• TASK BRIEF
Below, locate the line that contains "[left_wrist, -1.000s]". Repeat exactly from that line to the line that contains "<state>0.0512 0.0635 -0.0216", inclusive, leaving out the pictures.
+--
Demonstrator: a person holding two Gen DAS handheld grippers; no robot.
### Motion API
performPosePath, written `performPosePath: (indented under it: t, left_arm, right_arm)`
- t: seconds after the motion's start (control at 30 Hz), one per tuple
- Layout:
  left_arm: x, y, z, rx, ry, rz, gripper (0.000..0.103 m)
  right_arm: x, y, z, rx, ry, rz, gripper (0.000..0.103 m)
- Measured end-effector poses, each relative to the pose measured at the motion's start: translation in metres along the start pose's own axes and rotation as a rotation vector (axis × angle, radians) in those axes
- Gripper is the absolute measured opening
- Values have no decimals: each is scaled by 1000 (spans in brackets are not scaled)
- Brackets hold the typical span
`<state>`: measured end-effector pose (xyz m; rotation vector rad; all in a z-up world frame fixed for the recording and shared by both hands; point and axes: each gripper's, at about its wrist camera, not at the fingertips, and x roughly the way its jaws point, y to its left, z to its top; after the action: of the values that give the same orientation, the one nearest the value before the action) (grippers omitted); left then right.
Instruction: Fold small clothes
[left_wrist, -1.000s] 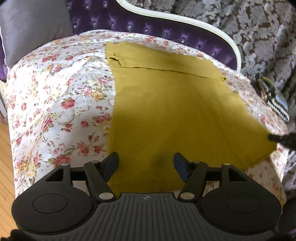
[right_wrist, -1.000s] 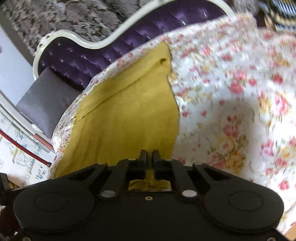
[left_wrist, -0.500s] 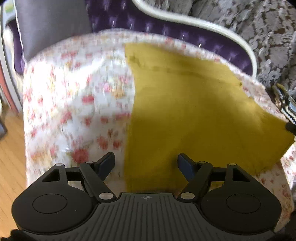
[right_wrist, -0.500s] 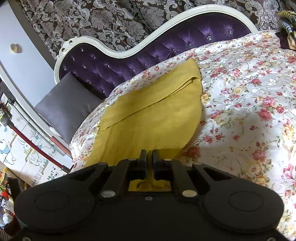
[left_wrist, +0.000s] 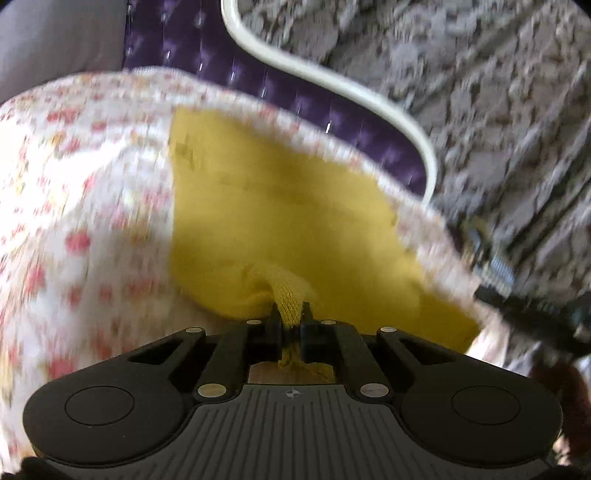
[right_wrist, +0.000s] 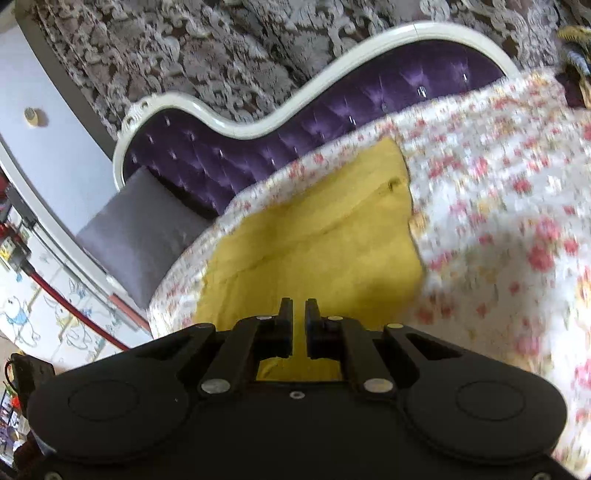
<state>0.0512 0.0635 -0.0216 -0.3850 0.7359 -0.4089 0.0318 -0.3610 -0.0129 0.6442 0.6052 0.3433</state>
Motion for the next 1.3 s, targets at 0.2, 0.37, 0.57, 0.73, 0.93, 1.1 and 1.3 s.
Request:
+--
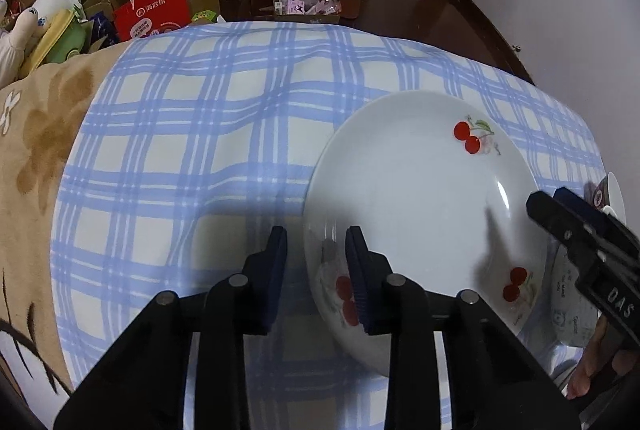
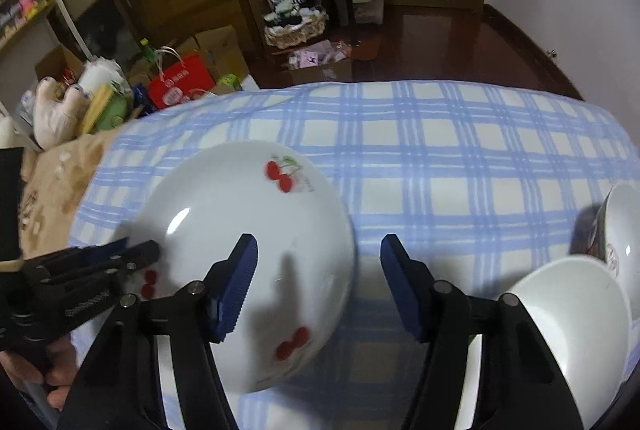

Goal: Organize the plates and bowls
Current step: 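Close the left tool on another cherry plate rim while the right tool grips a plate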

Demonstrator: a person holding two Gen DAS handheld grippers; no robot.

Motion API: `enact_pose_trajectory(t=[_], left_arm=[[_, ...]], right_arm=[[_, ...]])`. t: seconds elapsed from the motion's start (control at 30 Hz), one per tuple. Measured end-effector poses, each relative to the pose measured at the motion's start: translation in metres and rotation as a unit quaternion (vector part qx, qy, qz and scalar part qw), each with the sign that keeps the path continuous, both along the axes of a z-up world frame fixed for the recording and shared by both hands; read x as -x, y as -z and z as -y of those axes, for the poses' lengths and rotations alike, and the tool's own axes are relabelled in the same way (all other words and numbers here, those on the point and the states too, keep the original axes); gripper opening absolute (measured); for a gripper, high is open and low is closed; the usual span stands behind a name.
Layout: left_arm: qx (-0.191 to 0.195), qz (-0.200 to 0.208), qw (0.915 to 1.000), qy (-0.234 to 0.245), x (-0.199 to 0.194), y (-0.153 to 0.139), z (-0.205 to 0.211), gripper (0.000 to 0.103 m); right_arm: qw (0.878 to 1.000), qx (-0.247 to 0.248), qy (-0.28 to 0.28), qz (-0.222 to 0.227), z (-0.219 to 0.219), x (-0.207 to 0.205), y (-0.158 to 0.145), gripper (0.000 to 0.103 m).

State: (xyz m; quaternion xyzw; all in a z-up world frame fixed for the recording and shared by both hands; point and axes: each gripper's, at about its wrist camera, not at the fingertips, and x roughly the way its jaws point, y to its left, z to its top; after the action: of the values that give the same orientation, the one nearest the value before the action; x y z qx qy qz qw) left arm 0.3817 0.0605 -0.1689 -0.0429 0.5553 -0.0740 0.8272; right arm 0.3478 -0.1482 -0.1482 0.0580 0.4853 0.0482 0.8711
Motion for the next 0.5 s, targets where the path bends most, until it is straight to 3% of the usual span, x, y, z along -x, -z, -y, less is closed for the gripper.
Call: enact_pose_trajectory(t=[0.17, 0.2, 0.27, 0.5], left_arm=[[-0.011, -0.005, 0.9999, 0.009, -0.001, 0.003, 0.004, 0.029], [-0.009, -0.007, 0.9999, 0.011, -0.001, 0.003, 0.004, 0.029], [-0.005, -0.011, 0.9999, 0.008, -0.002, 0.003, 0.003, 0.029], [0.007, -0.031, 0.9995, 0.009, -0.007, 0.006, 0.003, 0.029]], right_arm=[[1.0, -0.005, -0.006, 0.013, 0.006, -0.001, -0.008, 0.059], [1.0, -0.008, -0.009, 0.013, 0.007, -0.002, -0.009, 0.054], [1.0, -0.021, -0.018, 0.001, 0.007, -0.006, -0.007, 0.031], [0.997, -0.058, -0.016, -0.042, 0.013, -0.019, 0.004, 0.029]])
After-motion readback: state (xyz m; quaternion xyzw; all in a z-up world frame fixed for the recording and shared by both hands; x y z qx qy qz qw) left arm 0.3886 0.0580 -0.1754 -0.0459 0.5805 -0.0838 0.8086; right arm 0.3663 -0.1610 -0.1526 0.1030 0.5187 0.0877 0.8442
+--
• YOUR RESPONSE
[left_wrist, -1.000s] 
[right_wrist, -1.000s] 
[left_wrist, -0.500s] 
[right_wrist, -0.500s] 
[left_wrist, +0.000s] 
[right_wrist, +0.000s] 
<state>0.0512 0.0635 -0.0216 -0.3850 0.7359 -0.4089 0.0318 -0.3610 -0.0129 0.6442 0.6052 0.3433</state>

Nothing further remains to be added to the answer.